I really like how Boba deals with newborns; it comes with (yes- for free!) a newborn insert/pillow thingy that acts as a seat for little babies. See it in action here. The Ergo requires you to buy the newborn insert.
There are other little things that Boba has perfected. These include an adjustable sleeping hood, removable foot straps to provide a more comfortable ride for toddlers and taller kids, a wide seat, a purse holder loop/snap, and multiple storage pockets.
The 4G comfortably fits people from 5’0″ – 6’3″ and comes in some beautiful, subtle colors, which are especially great for sharing with your favorite baby daddy (BD). For a facing-in carrier, this one is top notch.
5. TULA Baby Carrier ~ $150
Tula is the new it carrier in the US. It first gained cult-like popularity through hardcore babywearing clubs, but is now becoming more popular in the mainstream.
There is one feature that sets Tula apart from its competitors: HUGE coverage. Meaning, the seat is waaaaay wider and taller than other carriers. This wideness keeps baby’s legs in a natural “M” position to prevent leg dangle, while the height of the seat helps better support baby’s head.
Unlike others, Tula makes two carrier sizes: one for babies and one for toddlers. The “baby” version is good from 0-45 lbs., but is mainly ideal for 0-2 years. It can be used for newbs with an infant insert (but you know how I feel about infant inserts; you’re better off spending that money on a newborn carrier). The toddler carrier goes from 18 months – 4+ years.
Tula carriers cost a bit more than most, but are very well made and come in super cute patterns.
Note that these carriers ship from Europe (and some from Cali), so they take 1.5-3 weeks to arrive at your doorstep.
6. The BabyBjorn Carrier One ~ $129
The Carrier One is a nice carrier from BabyBjorn. I played with it at the 2013 Baby Show and was pretty impressed (see my quick video here).
BabyBjorn took three long years to design this carrier from scratch, with input from pediatricians and (get this…) the International Hip Dysplasia Institute (is someone overcompensating??). Finally, the anti-crotch danglers have been silenced, mwaaaaa.
What’s different about the Carrier One? Lots!
Like the Beco Gemini and Lillebaby, the BabyBjorn Carrier One is an ergonomically-friendly carrier that allows babies to face out in the front carry position.
It was also designed to be easy peasy to transfer from a front-carry to a more comfortable back-carry. It has a really nice built-in mechanism for carrying newborns without requiring extra pieces.

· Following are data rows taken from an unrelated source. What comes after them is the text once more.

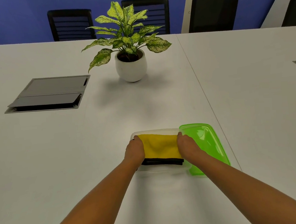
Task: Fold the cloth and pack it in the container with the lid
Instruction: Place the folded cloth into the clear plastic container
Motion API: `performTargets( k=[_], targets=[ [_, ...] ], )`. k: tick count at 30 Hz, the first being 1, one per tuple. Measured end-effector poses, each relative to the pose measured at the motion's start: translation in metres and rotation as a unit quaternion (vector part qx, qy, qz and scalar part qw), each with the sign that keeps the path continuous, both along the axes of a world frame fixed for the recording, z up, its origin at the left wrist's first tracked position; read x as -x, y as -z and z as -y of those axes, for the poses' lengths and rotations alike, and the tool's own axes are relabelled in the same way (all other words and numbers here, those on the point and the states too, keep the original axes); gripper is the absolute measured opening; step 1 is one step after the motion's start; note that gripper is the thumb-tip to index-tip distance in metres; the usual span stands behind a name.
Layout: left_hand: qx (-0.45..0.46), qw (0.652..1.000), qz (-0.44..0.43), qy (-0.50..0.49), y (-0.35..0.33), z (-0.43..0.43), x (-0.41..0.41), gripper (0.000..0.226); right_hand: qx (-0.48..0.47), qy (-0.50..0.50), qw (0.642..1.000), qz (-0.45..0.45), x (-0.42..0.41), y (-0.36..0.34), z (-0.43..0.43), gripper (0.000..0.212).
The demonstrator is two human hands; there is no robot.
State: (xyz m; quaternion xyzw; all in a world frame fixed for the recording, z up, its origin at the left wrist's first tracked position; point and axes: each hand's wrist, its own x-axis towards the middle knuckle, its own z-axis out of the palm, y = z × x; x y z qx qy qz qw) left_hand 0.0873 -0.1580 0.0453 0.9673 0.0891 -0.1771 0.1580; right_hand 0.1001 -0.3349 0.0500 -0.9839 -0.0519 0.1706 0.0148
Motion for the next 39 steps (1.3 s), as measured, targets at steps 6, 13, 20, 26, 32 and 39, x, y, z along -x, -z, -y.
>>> performTargets(
  k=[6, 13, 20, 26, 32, 39],
  targets=[
    [-0.039, 0.997, -0.018, 0.062, 0.004, 0.000, 0.003, 0.069, -0.004, -0.013, 1.000, 0.015, -0.004, 0.001, -0.001, 0.056],
    [-0.124, 0.980, 0.083, 0.127, 0.003, 0.001, 0.004, 0.032, -0.003, -0.030, 0.999, 0.029, 0.001, 0.004, -0.007, 0.049],
    [-0.090, 0.976, 0.048, 0.190, 0.017, -0.003, -0.002, 0.052, -0.005, -0.082, 0.996, 0.046, 0.001, 0.024, -0.013, 0.050],
    [-0.075, 0.982, -0.022, 0.174, 0.024, -0.002, -0.012, 0.072, -0.006, -0.082, 0.997, 0.007, -0.011, 0.036, -0.013, 0.073],
    [-0.082, 0.979, -0.055, 0.179, 0.032, -0.005, -0.022, 0.070, 0.040, -0.105, 0.992, -0.051, -0.020, 0.043, -0.014, 0.079],
    [-0.082, 0.977, -0.077, 0.181, 0.034, -0.003, -0.026, 0.068, 0.057, -0.124, 0.986, -0.097, -0.035, 0.042, -0.014, 0.079]
  ],
)
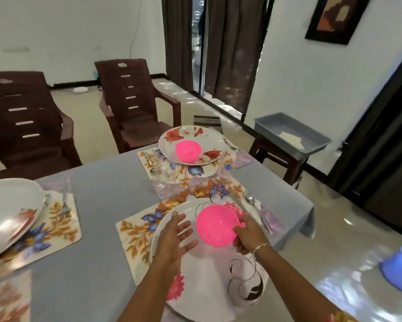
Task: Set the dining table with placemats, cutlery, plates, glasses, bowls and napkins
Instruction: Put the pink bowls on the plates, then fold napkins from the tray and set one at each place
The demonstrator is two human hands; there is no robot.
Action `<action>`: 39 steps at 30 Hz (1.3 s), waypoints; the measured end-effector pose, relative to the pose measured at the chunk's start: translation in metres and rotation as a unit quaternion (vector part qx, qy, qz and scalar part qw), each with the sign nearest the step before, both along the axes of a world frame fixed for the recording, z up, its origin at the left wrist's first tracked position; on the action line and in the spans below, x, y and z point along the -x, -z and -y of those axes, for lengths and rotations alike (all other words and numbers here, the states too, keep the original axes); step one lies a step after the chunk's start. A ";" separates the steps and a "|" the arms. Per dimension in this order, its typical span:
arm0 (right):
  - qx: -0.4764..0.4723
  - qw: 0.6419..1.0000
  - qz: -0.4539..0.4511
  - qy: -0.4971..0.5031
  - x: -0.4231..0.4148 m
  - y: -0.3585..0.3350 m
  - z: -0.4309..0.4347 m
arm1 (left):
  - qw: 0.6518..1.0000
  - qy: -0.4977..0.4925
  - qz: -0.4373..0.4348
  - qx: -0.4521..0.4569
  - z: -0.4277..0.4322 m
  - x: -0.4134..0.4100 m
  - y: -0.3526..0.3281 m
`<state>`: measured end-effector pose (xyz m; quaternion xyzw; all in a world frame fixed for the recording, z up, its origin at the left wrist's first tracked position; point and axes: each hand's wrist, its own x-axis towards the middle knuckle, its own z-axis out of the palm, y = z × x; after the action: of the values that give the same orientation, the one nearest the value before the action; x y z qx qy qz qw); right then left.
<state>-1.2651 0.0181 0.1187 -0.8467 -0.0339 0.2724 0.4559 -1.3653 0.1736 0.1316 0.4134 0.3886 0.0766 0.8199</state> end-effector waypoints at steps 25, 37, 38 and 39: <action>-0.011 0.969 0.062 -0.239 -0.215 0.009 0.111 | 0.966 -0.133 0.038 -0.220 0.143 -0.238 -0.009; 0.066 0.986 0.103 -0.111 -0.410 0.002 0.342 | 0.967 -0.040 0.024 -0.251 0.308 -0.441 -0.007; 0.065 0.987 0.102 -0.101 -0.428 0.003 0.351 | 0.967 -0.035 0.023 -0.252 0.315 -0.459 -0.006; 0.065 0.988 0.101 -0.093 -0.446 0.004 0.359 | 0.967 -0.032 0.022 -0.252 0.321 -0.476 -0.005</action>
<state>-0.8195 -0.3408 0.1151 -0.8906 -0.1408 0.2289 0.3669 -0.8888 -0.1473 0.1364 0.5924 0.3517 0.2071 0.6946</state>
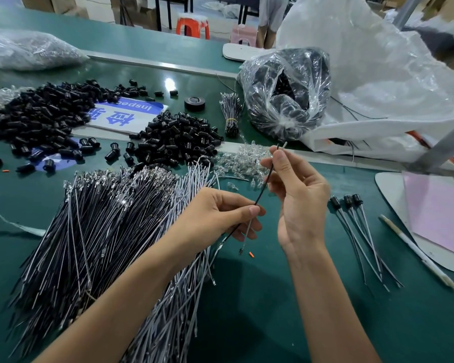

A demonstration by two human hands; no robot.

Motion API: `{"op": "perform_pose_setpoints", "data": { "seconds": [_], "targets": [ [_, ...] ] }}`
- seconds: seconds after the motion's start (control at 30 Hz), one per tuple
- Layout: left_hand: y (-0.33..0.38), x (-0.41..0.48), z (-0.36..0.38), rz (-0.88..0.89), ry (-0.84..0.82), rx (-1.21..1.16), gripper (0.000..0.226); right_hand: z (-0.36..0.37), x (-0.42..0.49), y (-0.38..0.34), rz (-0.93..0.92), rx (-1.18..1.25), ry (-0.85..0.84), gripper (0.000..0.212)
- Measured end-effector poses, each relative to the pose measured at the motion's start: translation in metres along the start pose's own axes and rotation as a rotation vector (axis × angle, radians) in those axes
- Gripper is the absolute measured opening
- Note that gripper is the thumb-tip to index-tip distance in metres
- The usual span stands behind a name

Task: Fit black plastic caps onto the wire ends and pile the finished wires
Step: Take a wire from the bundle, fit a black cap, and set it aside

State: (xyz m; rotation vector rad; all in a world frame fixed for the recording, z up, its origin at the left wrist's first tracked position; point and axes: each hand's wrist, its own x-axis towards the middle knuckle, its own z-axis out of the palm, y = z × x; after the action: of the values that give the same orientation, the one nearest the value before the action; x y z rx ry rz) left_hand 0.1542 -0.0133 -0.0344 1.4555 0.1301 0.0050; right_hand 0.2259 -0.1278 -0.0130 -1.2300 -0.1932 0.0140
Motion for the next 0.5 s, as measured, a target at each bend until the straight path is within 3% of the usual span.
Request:
{"op": "perform_pose_setpoints", "data": {
  "seconds": [0.33,0.4,0.5],
  "targets": [
    [0.004,-0.001,0.005,-0.019,-0.006,0.022,0.011,-0.006,0.003,-0.008,0.058,0.092,-0.018,0.016],
    [0.010,0.004,-0.004,0.015,0.023,0.206,0.011,-0.017,0.009,-0.012,0.059,0.122,-0.025,0.014],
    [0.021,0.033,-0.033,0.096,0.227,0.832,0.017,-0.036,0.019,-0.016,0.068,0.101,-0.064,0.004]
  ]
}}
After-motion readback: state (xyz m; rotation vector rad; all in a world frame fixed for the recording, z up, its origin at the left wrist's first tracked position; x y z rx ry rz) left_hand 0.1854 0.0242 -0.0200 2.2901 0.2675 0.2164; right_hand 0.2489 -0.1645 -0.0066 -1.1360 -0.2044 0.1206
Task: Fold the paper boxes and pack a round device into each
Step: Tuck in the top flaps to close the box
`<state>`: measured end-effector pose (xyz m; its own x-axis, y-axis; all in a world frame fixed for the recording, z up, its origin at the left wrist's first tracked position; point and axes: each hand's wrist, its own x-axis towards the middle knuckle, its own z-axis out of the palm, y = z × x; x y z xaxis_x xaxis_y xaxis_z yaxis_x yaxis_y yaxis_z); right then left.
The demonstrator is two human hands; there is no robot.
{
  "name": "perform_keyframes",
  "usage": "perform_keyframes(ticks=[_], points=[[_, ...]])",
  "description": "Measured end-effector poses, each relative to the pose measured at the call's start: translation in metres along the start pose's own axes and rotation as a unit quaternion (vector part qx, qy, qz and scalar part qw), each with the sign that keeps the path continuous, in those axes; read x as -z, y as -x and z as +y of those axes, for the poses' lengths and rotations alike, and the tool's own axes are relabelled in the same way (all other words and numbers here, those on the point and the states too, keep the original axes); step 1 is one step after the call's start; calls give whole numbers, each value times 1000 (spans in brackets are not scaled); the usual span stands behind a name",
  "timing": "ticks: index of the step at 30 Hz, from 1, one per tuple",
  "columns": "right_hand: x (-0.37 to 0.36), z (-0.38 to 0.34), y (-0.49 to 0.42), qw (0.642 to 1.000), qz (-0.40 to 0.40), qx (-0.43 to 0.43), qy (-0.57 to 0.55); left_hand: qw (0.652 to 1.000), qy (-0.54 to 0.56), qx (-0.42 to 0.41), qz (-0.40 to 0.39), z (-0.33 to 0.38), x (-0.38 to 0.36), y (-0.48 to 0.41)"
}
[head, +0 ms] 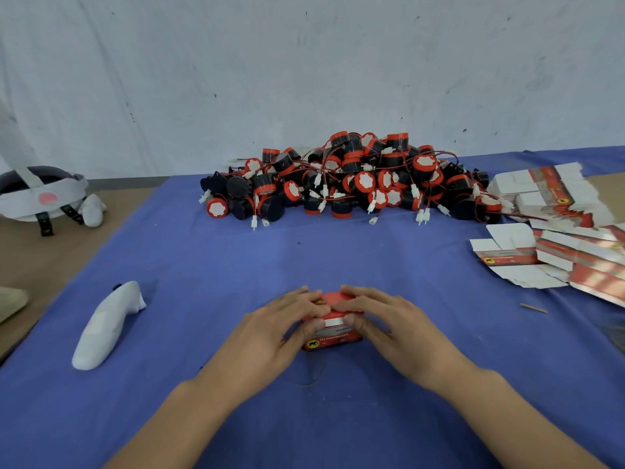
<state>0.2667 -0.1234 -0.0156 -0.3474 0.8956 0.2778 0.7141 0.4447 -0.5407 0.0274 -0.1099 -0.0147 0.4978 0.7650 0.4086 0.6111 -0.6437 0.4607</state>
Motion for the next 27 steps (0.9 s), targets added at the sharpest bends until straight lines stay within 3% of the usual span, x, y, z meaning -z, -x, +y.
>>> perform_keyframes(ticks=[7, 18, 24, 27], points=[[1, 5, 3, 999, -25, 14, 45, 997, -66, -34, 7, -1, 4, 7], [-5, 1, 9, 994, 53, 75, 61, 990, -101, -84, 51, 0, 0, 8], [-9, 8, 4, 998, 19, 10, -57, 1000, 18, 6, 15, -4, -10, 13], [-6, 0, -3, 985, 46, -30, -161, 986, 147, 55, 62, 7, -9, 2]])
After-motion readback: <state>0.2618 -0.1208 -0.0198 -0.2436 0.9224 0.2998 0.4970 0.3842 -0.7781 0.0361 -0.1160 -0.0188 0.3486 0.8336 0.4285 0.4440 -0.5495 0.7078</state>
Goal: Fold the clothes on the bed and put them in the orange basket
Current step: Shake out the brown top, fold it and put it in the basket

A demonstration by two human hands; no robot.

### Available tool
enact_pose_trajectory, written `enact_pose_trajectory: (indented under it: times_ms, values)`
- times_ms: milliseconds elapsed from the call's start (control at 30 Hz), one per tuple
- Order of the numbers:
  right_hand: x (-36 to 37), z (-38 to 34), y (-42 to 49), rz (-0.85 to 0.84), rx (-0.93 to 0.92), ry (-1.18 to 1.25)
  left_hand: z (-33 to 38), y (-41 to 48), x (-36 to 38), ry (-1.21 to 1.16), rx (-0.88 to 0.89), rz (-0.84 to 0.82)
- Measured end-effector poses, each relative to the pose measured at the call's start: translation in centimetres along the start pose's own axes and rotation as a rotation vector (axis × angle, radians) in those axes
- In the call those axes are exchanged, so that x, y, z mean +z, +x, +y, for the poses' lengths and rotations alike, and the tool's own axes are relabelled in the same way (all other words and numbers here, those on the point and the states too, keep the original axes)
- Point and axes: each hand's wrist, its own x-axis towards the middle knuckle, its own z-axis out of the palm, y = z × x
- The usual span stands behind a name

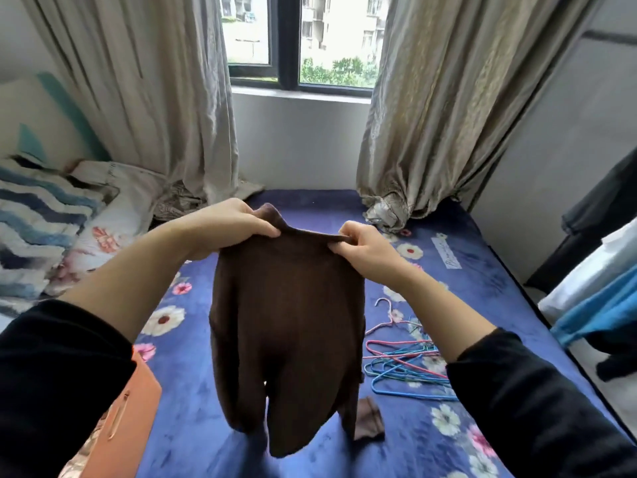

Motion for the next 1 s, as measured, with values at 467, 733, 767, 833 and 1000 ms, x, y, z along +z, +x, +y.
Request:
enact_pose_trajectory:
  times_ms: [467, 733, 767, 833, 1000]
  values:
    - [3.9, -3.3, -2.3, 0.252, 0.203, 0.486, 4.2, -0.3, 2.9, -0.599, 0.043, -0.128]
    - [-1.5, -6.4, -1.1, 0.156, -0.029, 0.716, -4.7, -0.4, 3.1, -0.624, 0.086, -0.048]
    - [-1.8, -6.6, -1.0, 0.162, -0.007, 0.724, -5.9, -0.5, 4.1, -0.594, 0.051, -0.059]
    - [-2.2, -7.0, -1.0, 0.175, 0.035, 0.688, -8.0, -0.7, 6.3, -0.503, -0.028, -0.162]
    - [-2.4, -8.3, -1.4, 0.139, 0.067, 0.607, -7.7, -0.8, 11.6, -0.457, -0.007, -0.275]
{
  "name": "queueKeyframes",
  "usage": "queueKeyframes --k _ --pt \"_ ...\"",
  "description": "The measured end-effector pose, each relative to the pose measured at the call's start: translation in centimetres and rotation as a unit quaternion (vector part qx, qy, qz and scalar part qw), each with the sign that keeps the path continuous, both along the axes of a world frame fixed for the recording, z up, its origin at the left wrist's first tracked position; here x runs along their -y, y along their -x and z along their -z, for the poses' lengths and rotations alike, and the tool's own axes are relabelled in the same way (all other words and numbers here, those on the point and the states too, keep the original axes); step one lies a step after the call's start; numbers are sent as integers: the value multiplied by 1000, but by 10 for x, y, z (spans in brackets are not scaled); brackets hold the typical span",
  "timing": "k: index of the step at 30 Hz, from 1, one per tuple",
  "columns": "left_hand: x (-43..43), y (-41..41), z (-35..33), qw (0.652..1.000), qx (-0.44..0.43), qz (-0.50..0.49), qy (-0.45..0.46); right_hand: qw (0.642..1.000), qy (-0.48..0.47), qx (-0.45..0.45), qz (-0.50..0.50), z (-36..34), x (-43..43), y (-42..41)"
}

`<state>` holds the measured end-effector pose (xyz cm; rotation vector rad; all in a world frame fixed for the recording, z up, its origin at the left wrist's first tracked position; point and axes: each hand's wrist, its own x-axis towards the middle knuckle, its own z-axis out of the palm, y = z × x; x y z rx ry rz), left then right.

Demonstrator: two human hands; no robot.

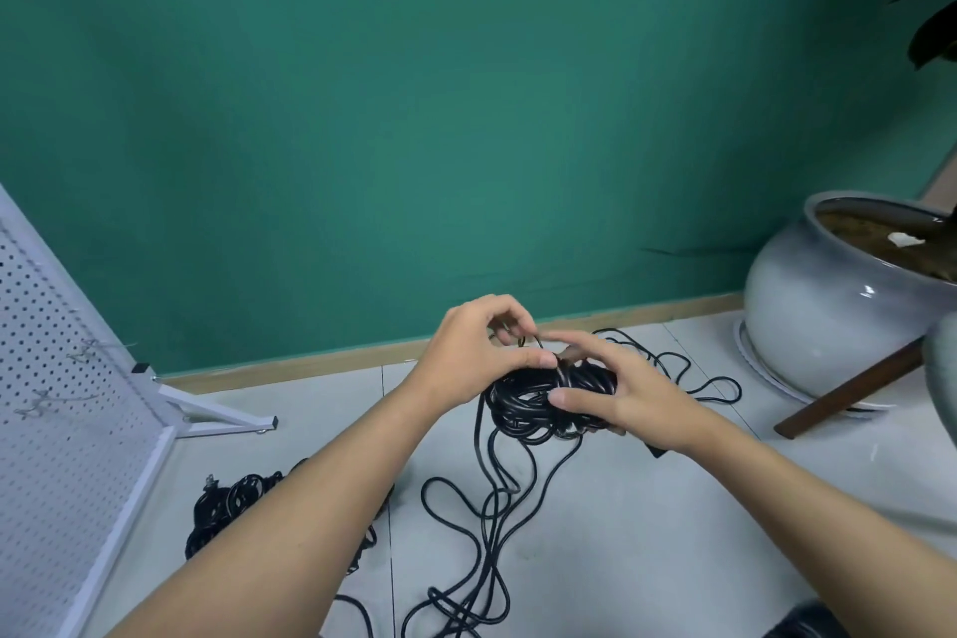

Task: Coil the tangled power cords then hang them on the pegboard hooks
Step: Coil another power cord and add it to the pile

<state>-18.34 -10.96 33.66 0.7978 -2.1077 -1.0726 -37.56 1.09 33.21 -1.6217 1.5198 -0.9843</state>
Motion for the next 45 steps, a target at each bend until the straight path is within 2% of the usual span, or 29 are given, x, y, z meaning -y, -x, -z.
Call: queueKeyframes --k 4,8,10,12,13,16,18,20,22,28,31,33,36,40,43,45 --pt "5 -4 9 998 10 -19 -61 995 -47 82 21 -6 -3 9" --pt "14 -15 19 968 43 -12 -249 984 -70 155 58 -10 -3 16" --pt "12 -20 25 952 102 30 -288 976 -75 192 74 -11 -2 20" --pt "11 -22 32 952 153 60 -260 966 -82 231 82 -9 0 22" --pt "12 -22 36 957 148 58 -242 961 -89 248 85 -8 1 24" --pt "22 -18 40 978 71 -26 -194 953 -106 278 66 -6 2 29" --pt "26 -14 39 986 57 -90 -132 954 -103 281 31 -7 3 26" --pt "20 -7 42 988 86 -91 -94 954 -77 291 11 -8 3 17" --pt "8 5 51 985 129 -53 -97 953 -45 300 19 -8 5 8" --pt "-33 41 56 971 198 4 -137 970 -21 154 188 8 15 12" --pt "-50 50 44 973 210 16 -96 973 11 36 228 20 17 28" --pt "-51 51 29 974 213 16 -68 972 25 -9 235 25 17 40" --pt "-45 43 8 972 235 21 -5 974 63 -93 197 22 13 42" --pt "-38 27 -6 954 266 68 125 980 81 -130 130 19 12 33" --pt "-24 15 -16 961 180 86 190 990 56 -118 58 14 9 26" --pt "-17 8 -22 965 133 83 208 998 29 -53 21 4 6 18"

Finally, it has Bjorn’s signature clasps, which make for super-fast in and out and allows for an easy/quiet exit should baby fall asleep in the carrier.
This carrier will serve you well from infancy through toddlerhood. Oh, and dads love it because it’s all black. No flowers and sh!t. If you’re looking for a carrier to share with your partner, this is a goody.
Downsides: It is rather bulky compared to the others and doesn’t have a sun hood (whose decision was that?).
Slings are yet another alternative to traditional carriers. Most slings can easily be folded and stuffed into a diaper bag, unlike most other carriers. I don’t have a strong opinion on slings, but the favorite seems to be the Maya Wrap. Another favorite is the Sakura Bloom (below), which comes in some beautiful colors. Many designer slings and woven wraps can run upwards of $1,000, which I personally find ludicrous.
Many slings and wraps are homemade and can be found on Etsy and such. If you really get into babywearing, it’s fun to explore all the different wraps and slings out in the realm of DIY.